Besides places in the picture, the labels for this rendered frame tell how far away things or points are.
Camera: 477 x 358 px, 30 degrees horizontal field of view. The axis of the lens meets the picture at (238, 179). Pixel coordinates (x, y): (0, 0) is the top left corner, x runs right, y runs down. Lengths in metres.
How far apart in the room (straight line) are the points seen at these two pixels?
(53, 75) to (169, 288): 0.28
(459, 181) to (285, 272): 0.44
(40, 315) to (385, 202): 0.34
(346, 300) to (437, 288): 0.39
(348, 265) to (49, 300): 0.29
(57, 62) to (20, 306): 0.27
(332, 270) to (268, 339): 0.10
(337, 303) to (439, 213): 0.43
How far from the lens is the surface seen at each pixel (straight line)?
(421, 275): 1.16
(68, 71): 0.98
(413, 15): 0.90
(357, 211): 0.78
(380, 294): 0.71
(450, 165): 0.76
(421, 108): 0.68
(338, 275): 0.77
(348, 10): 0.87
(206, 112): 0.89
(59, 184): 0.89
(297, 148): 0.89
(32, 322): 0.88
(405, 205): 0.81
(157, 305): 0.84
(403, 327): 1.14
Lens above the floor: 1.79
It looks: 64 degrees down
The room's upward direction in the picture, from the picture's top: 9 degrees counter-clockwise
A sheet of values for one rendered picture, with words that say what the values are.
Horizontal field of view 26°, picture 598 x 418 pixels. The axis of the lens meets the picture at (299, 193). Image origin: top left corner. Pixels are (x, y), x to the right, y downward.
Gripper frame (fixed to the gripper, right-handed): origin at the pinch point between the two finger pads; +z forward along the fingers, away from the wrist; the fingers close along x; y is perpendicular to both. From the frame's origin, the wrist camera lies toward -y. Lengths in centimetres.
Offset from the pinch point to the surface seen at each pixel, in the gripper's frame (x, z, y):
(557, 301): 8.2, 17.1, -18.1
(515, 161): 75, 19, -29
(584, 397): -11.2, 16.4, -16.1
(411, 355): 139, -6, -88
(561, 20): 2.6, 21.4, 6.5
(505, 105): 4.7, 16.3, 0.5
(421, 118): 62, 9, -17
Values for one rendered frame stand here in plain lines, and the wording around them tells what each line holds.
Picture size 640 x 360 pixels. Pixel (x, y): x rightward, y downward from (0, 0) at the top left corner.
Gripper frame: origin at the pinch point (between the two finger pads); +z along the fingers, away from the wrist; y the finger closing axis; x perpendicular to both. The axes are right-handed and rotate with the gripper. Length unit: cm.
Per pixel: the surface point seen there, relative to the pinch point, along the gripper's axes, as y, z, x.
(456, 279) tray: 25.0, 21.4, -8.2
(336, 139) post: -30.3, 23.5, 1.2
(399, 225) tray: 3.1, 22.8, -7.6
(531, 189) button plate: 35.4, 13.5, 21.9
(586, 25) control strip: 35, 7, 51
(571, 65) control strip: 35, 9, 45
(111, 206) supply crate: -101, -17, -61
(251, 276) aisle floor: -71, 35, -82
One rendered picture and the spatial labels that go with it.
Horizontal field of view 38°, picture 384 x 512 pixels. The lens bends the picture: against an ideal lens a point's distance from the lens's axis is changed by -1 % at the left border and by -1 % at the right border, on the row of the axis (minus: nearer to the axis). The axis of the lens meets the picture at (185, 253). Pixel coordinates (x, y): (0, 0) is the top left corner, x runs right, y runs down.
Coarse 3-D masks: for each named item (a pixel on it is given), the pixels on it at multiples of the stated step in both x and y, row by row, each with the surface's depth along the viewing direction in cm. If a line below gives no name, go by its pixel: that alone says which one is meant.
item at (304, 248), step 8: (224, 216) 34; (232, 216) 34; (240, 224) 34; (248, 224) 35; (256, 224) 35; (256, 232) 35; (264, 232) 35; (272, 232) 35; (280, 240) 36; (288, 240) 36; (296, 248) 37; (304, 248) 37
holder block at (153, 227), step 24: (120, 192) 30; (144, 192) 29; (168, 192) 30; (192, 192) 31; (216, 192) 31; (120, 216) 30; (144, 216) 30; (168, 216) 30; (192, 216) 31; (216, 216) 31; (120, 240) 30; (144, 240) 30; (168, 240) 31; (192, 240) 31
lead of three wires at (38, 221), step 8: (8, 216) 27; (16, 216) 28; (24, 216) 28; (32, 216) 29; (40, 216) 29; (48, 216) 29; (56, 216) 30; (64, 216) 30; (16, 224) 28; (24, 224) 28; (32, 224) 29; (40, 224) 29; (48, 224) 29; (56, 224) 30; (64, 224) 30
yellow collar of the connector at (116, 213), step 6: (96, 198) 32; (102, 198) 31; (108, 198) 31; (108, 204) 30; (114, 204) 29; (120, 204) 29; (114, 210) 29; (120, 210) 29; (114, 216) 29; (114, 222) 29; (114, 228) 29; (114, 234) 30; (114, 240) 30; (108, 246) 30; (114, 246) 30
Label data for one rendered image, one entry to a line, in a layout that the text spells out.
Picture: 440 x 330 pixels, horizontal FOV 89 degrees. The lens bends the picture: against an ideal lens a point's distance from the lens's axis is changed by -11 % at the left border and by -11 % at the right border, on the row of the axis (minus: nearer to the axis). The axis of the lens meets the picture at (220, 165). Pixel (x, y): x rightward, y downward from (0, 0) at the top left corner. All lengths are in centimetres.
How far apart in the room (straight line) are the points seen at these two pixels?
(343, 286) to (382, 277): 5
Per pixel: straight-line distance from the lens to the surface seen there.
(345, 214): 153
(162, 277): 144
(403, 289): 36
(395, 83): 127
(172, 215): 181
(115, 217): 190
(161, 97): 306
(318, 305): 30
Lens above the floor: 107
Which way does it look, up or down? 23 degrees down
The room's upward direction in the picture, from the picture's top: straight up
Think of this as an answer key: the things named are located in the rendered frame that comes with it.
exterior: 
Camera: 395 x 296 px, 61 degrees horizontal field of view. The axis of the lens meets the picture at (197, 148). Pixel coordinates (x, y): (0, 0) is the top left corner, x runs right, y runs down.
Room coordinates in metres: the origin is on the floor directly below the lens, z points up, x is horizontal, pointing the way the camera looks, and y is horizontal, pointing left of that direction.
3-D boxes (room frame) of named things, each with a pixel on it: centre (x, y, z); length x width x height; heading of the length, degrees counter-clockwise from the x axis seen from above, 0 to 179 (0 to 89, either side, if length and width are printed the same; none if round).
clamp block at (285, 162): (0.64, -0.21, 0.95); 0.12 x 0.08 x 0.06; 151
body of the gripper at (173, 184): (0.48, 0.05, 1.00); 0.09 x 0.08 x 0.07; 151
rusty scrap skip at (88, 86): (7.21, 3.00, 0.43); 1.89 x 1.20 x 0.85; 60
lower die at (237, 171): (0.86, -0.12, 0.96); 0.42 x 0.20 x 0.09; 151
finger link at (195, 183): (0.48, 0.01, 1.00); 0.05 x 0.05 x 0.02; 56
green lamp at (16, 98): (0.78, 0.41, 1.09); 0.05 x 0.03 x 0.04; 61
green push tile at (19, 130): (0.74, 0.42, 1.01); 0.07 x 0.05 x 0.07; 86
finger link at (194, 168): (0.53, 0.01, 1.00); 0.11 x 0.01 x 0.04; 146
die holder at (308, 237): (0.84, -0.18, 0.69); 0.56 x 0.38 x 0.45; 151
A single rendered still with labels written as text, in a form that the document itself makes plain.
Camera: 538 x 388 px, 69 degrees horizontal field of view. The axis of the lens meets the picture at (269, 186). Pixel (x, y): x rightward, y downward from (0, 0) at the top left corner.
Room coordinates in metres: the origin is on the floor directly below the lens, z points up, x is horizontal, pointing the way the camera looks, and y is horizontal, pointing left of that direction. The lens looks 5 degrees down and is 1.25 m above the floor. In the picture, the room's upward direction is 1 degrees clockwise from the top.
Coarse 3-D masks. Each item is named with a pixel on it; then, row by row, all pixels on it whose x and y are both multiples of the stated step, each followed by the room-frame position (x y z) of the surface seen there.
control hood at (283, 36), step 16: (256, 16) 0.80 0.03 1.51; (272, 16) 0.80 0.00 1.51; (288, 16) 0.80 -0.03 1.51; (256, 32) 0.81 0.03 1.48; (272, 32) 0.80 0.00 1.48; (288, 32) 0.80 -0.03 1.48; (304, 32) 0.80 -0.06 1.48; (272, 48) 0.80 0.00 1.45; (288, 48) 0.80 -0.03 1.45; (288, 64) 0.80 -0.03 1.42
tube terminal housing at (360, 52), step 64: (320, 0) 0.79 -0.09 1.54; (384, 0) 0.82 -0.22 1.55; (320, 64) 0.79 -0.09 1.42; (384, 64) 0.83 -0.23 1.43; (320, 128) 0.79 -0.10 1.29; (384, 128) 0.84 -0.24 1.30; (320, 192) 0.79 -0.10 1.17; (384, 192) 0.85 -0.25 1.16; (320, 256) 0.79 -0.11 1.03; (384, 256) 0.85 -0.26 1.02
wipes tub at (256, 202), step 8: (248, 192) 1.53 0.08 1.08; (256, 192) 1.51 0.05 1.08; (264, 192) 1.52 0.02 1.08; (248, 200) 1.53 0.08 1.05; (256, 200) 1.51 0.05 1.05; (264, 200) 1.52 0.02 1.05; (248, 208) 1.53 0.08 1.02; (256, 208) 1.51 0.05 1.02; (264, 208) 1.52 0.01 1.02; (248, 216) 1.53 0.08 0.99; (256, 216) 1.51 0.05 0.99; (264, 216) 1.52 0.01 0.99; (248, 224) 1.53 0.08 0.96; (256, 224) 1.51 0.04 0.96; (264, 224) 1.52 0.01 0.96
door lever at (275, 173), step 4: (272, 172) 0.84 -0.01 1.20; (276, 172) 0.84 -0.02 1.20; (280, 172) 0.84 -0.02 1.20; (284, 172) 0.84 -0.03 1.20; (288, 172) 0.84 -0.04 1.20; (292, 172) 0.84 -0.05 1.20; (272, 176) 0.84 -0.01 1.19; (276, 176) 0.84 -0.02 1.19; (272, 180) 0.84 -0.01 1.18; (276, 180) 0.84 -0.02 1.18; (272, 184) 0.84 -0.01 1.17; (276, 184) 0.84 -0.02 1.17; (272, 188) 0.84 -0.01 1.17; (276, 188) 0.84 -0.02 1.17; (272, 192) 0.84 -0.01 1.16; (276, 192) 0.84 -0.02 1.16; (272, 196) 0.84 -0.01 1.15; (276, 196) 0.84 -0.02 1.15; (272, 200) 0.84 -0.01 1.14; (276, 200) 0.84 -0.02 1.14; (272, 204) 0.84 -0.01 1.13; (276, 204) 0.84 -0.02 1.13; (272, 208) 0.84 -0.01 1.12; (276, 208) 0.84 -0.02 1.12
· · · · · · ·
- Exercise aim
Retype exactly the lines of the data above that fall between the line with "(68, 71): 0.98" and the line with "A sheet of values", inclusive, and add nothing.

- Finished task
(68, 71): 0.98
(413, 15): 0.90
(357, 211): 0.78
(380, 294): 0.71
(450, 165): 0.76
(421, 108): 0.68
(338, 275): 0.77
(348, 10): 0.87
(206, 112): 0.89
(59, 184): 0.89
(297, 148): 0.89
(32, 322): 0.88
(405, 205): 0.81
(157, 305): 0.84
(403, 327): 1.14
Lens above the floor: 1.79
It looks: 64 degrees down
The room's upward direction in the picture, from the picture's top: 9 degrees counter-clockwise
A sheet of values for one rendered picture, with words that say what the values are.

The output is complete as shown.